▶ **Description of the task**
After locating the line that contains "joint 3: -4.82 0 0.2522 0", give that line and all the rest through the end of the entries again exactly, leaving the pictures out.

▶ **Data for this exercise**
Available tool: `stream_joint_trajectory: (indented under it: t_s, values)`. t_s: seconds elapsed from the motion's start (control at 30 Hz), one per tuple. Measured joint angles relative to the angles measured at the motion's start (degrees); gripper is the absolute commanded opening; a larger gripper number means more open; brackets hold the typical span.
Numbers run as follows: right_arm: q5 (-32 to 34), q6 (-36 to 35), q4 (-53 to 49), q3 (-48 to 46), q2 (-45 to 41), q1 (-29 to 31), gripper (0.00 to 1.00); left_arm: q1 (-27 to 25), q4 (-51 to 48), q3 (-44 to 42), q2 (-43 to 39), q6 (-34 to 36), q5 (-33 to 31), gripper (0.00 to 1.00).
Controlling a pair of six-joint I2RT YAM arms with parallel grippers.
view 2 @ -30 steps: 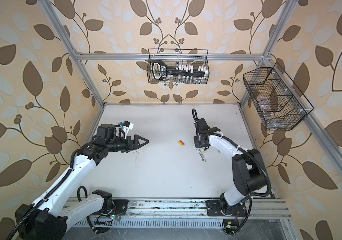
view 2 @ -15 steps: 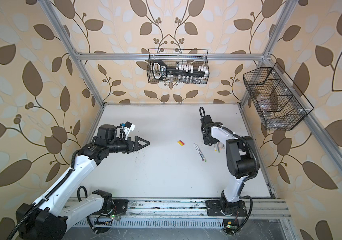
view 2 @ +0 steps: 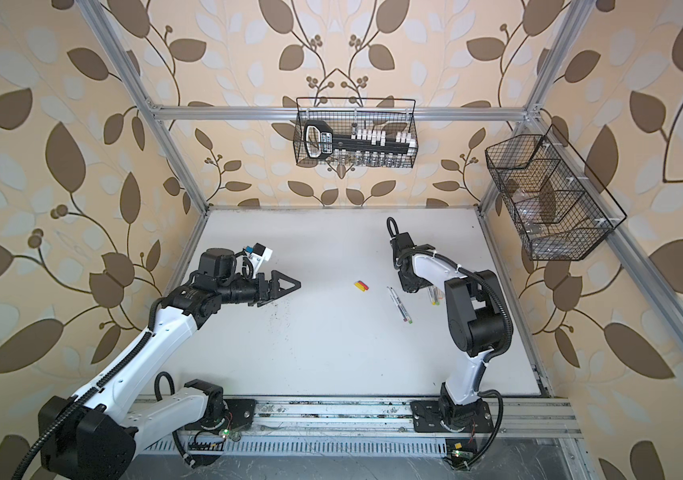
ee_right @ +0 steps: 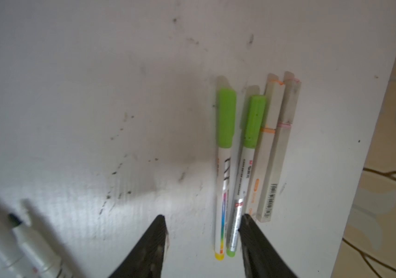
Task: Insert the pens into the pen caps
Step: 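Lower the open right gripper onto the yellow cap and close on it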
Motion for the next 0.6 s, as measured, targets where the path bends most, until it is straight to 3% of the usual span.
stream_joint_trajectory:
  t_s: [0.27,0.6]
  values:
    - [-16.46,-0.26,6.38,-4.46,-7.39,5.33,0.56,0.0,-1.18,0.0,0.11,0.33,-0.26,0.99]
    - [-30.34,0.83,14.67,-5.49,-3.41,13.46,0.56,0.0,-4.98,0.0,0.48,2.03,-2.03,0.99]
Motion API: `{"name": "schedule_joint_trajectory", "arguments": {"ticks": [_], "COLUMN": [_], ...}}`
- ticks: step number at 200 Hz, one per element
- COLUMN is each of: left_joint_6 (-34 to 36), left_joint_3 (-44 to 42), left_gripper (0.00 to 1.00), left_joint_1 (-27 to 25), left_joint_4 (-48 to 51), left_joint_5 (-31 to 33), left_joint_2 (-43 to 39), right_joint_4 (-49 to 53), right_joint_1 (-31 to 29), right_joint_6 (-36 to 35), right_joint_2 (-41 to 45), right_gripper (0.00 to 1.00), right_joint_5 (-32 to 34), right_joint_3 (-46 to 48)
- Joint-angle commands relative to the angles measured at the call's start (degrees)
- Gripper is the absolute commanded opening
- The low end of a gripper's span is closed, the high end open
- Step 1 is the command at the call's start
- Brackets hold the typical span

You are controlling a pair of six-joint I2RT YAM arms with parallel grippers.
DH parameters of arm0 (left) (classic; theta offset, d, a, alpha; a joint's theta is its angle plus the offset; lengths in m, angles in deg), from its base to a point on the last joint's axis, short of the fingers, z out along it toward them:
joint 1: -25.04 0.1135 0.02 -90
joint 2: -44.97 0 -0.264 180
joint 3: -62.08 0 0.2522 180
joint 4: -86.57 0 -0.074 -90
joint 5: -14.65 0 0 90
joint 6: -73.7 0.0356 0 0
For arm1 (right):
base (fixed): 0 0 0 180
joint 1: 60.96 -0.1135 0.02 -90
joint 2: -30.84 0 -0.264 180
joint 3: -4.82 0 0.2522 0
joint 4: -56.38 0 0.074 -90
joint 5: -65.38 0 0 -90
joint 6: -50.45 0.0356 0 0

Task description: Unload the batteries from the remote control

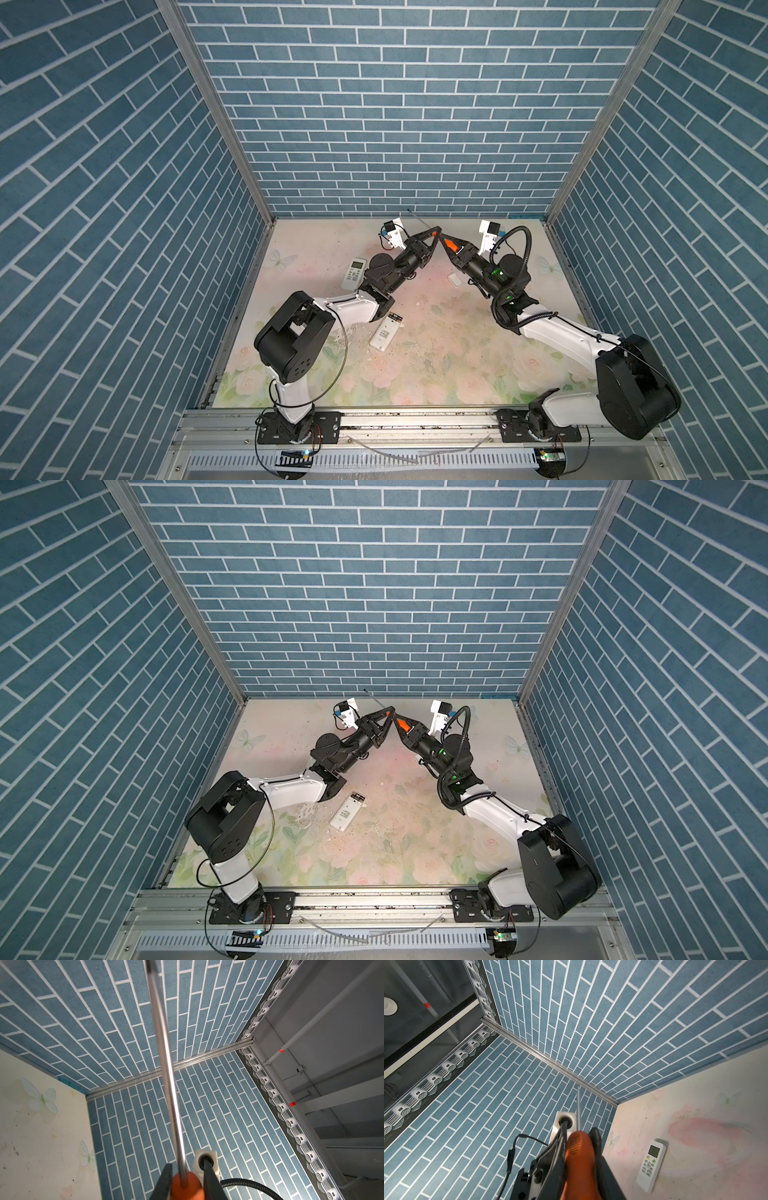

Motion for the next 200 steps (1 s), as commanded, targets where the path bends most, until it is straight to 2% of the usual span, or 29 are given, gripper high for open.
{"name": "schedule_joint_trajectory", "arguments": {"ticks": [1, 11, 36, 58, 110, 149, 181, 200], "left_joint_6": [3.2, 3.5, 5.6, 8.3, 12.7, 16.7, 20.7, 23.6], "left_joint_3": [0.1, 0.1, -0.1, -1.8, -9.3, -17.0, -24.0, -27.6], "left_gripper": [0.0, 0.0, 0.0, 0.11, 0.33, 0.39, 0.42, 0.43], "left_joint_1": [-3.7, -3.7, -3.6, -2.9, 1.5, 1.8, 1.9, 2.0], "left_joint_4": [1.4, 1.8, 4.3, 7.0, 12.8, 18.8, 23.9, 32.1], "left_joint_5": [-7.3, -7.5, -7.9, -8.0, -9.0, -8.0, -7.2, -6.2], "left_joint_2": [1.0, 0.9, -0.6, -3.2, -11.0, -17.6, -24.2, -30.0], "right_joint_4": [-1.1, -0.9, 2.3, 7.7, 32.3, 51.9, 59.7, 65.5], "right_joint_1": [-1.6, -1.7, -2.0, -2.1, -2.1, -2.1, -2.1, -2.1], "right_joint_6": [-0.8, -1.1, -3.1, -6.1, -15.8, -20.5, -20.9, -20.8], "right_joint_2": [-1.5, -1.5, 0.2, 3.9, 13.9, 16.6, 16.4, 15.4], "right_gripper": [0.05, 0.0, 0.0, 0.0, 0.0, 0.0, 0.0, 0.0], "right_joint_5": [-2.0, -1.6, -0.1, 1.9, 4.8, 5.6, 6.4, 6.7], "right_joint_3": [-3.9, -3.8, -3.1, -2.1, -5.4, -11.3, -13.6, -15.6]}}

▶ **Response area**
joint 3: -4.82 0 0.2522 0
joint 4: -56.38 0 0.074 -90
joint 5: -65.38 0 0 -90
joint 6: -50.45 0.0356 0 0

Task description: Unload the batteries from the remote control


Motion for the next 200 steps (1 s), as commanded, targets where the path bends most, until it is straight to 2% of the usual span, or 29 are given, gripper high for open.
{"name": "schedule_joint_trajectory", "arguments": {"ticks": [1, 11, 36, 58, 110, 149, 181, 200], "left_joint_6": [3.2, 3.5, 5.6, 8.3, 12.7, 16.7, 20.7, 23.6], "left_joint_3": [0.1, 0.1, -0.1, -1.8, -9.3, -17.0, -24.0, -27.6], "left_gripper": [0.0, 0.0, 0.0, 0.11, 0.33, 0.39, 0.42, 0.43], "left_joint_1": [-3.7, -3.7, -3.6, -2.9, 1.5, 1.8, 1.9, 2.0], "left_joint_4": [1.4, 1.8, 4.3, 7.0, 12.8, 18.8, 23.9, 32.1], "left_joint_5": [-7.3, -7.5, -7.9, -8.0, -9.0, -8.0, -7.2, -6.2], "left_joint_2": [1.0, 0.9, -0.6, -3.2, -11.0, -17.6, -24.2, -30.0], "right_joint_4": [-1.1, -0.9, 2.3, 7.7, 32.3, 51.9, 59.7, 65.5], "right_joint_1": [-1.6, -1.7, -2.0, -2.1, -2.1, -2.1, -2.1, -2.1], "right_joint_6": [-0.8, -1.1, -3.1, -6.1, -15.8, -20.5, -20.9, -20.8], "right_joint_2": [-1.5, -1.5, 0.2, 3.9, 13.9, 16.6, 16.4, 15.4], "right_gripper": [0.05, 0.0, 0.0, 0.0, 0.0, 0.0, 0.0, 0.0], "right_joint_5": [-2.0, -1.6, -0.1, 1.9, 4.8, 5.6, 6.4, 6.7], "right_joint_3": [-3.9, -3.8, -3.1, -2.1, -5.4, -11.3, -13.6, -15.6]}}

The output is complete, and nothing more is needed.